Problem
Pictures stay out of the copy. Retype exactly the lines below from the one with "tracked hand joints" through the one with "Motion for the".

Given information
──────────
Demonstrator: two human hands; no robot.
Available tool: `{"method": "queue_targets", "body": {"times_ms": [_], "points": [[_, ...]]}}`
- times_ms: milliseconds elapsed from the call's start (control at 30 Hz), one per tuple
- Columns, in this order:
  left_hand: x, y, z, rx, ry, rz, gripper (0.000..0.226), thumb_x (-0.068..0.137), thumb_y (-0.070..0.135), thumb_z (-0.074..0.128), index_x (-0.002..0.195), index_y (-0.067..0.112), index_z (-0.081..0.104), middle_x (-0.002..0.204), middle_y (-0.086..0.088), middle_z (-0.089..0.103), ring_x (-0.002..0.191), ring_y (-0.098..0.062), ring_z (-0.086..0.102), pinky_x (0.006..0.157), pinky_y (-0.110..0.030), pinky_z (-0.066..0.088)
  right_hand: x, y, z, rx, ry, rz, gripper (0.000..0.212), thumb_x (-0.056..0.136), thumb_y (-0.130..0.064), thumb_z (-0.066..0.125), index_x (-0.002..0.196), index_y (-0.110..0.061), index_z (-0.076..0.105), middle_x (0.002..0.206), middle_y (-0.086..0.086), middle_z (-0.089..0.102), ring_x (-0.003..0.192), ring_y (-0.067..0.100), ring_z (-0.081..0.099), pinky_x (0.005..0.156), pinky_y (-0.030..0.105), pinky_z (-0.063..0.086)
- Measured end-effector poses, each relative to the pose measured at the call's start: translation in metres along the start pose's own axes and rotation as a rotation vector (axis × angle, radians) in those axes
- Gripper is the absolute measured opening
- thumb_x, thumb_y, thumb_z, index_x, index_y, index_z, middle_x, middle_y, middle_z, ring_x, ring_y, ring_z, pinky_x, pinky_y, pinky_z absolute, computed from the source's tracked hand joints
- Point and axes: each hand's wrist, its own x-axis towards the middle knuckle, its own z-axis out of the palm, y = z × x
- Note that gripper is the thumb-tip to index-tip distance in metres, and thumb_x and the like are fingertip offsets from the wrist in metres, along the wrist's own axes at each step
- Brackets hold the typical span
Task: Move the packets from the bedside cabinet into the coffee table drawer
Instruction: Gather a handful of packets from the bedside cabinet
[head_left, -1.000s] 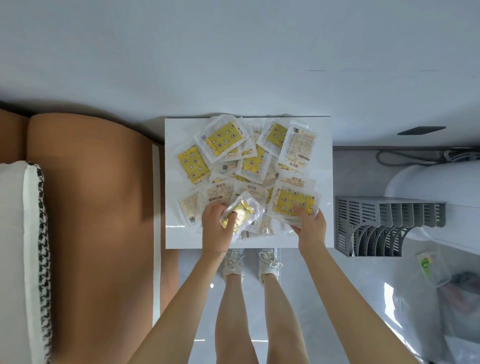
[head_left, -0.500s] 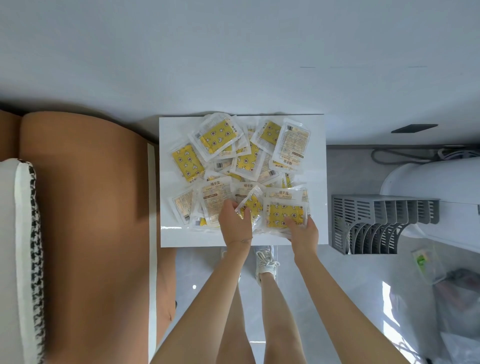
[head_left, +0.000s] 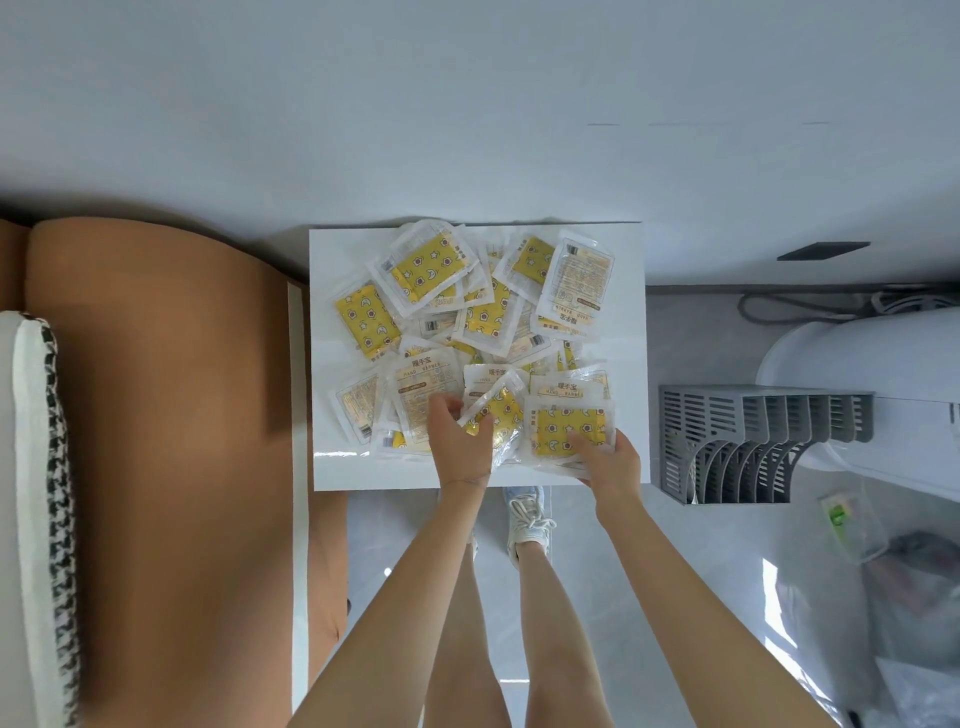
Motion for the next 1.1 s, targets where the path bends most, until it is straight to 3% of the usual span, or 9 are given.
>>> {"method": "queue_targets", "body": {"times_ms": [100, 233, 400, 467, 567, 733, 867, 1000, 1100], "points": [[0.0, 0.003, -0.006, -0.171, -0.092, -0.159, 0.053, 0.078, 0.004, 0.071, 0.123, 0.009, 0.044, 0.096, 0.008, 0.055, 0.093, -0.014, 0.055, 0.087, -0.03, 0.047, -0.003, -0.001, -0.007, 0.017, -0.005, -0.002, 0.018, 0.083, -0.012, 0.073, 0.096, -0.018, 0.062, 0.089, 0.0, 0.068, 0.085, 0.021, 0.065, 0.08, 0.036, 0.056], [0.001, -0.006, -0.016, -0.032, -0.21, -0.074, 0.013, 0.075, 0.01, 0.072, 0.078, 0.006, 0.06, 0.077, -0.006, 0.054, 0.075, -0.019, 0.047, 0.072, -0.03, 0.04, -0.014, -0.006, -0.016, 0.03, -0.047, -0.032, 0.017, 0.082, -0.01, 0.074, 0.093, -0.017, 0.063, 0.084, -0.003, 0.067, 0.076, 0.013, 0.065, 0.066, 0.026, 0.054], [-0.019, 0.005, -0.044, -0.144, -0.213, -0.099, 0.028, 0.082, -0.005, 0.063, 0.069, 0.015, 0.048, 0.069, 0.002, 0.048, 0.059, 0.006, 0.048, 0.059, -0.008, 0.039, -0.038, -0.019, -0.031, -0.026, -0.189, -0.146, 0.022, 0.08, -0.007, 0.074, 0.091, -0.022, 0.062, 0.087, -0.001, 0.071, 0.076, 0.015, 0.067, 0.064, 0.025, 0.052], [-0.029, 0.007, -0.061, -0.203, -0.196, -0.118, 0.02, 0.084, -0.004, 0.062, 0.077, 0.011, 0.051, 0.077, 0.001, 0.055, 0.067, 0.007, 0.054, 0.06, -0.006, 0.043, -0.051, -0.027, -0.035, -0.081, -0.242, -0.197, 0.03, 0.078, -0.009, 0.077, 0.099, -0.023, 0.061, 0.089, -0.002, 0.072, 0.076, 0.013, 0.069, 0.065, 0.026, 0.054], [-0.045, 0.01, -0.09, -0.314, -0.145, -0.142, 0.014, 0.085, 0.001, 0.064, 0.086, 0.012, 0.056, 0.086, 0.001, 0.061, 0.081, -0.009, 0.059, 0.068, -0.017, 0.05, -0.075, -0.039, -0.038, -0.189, -0.294, -0.29, 0.036, 0.076, -0.012, 0.079, 0.1, -0.029, 0.058, 0.088, -0.005, 0.072, 0.071, 0.008, 0.069, 0.064, 0.023, 0.056], [-0.09, 0.017, -0.141, -0.545, 0.012, -0.184, 0.017, 0.085, 0.0, 0.065, 0.097, 0.007, 0.056, 0.085, 0.0, 0.066, 0.063, -0.001, 0.067, 0.051, -0.015, 0.051, -0.116, -0.052, -0.035, -0.32, -0.386, -0.413, 0.033, 0.076, -0.018, 0.08, 0.097, -0.032, 0.059, 0.097, -0.002, 0.072, 0.088, 0.022, 0.069, 0.078, 0.036, 0.058], [-0.132, 0.009, -0.181, -0.709, 0.16, -0.199, 0.026, 0.084, -0.001, 0.065, 0.107, 0.008, 0.057, 0.094, -0.001, 0.069, 0.077, -0.01, 0.071, 0.056, -0.021, 0.054, -0.155, -0.057, -0.026, -0.401, -0.478, -0.456, 0.04, 0.076, -0.019, 0.08, 0.111, -0.024, 0.061, 0.101, -0.001, 0.071, 0.093, 0.024, 0.068, 0.084, 0.041, 0.056], [-0.174, -0.006, -0.221, -0.827, 0.295, -0.211, 0.031, 0.083, -0.003, 0.065, 0.109, 0.009, 0.054, 0.093, 0.003, 0.068, 0.072, -0.005, 0.07, 0.057, -0.022, 0.056, -0.202, -0.054, -0.009, -0.448, -0.581, -0.48, 0.039, 0.078, -0.011, 0.077, 0.112, -0.02, 0.061, 0.101, 0.002, 0.072, 0.091, 0.021, 0.07, 0.077, 0.03, 0.055], [-0.205, -0.032, -0.251, -0.92, 0.391, -0.252, 0.03, 0.084, 0.002, 0.066, 0.109, 0.012, 0.054, 0.098, 0.0, 0.068, 0.08, -0.012, 0.07, 0.069, -0.032, 0.058, -0.243, -0.04, 0.008, -0.482, -0.672, -0.486, 0.043, 0.079, -0.01, 0.076, 0.117, -0.018, 0.059, 0.104, 0.004, 0.072, 0.09, 0.021, 0.071, 0.072, 0.03, 0.055]]}}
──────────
Completed exercise
- thumb_x, thumb_y, thumb_z, index_x, index_y, index_z, middle_x, middle_y, middle_z, ring_x, ring_y, ring_z, pinky_x, pinky_y, pinky_z absolute, computed from the source's tracked hand joints
- Point and axes: each hand's wrist, its own x-axis towards the middle knuckle, its own z-axis out of the palm, y = z × x
- Note that gripper is the thumb-tip to index-tip distance in metres, and thumb_x and the like are fingertip offsets from the wrist in metres, along the wrist's own axes at each step
- Brackets hold the typical span
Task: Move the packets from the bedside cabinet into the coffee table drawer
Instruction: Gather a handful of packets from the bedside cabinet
[head_left, -1.000s] 
[head_left, -0.500s] 
[head_left, +0.000s] 
Motion for the next 1.1 s, targets where the path bends most, until it is straight to 3% of the usual span, or 9 are given.

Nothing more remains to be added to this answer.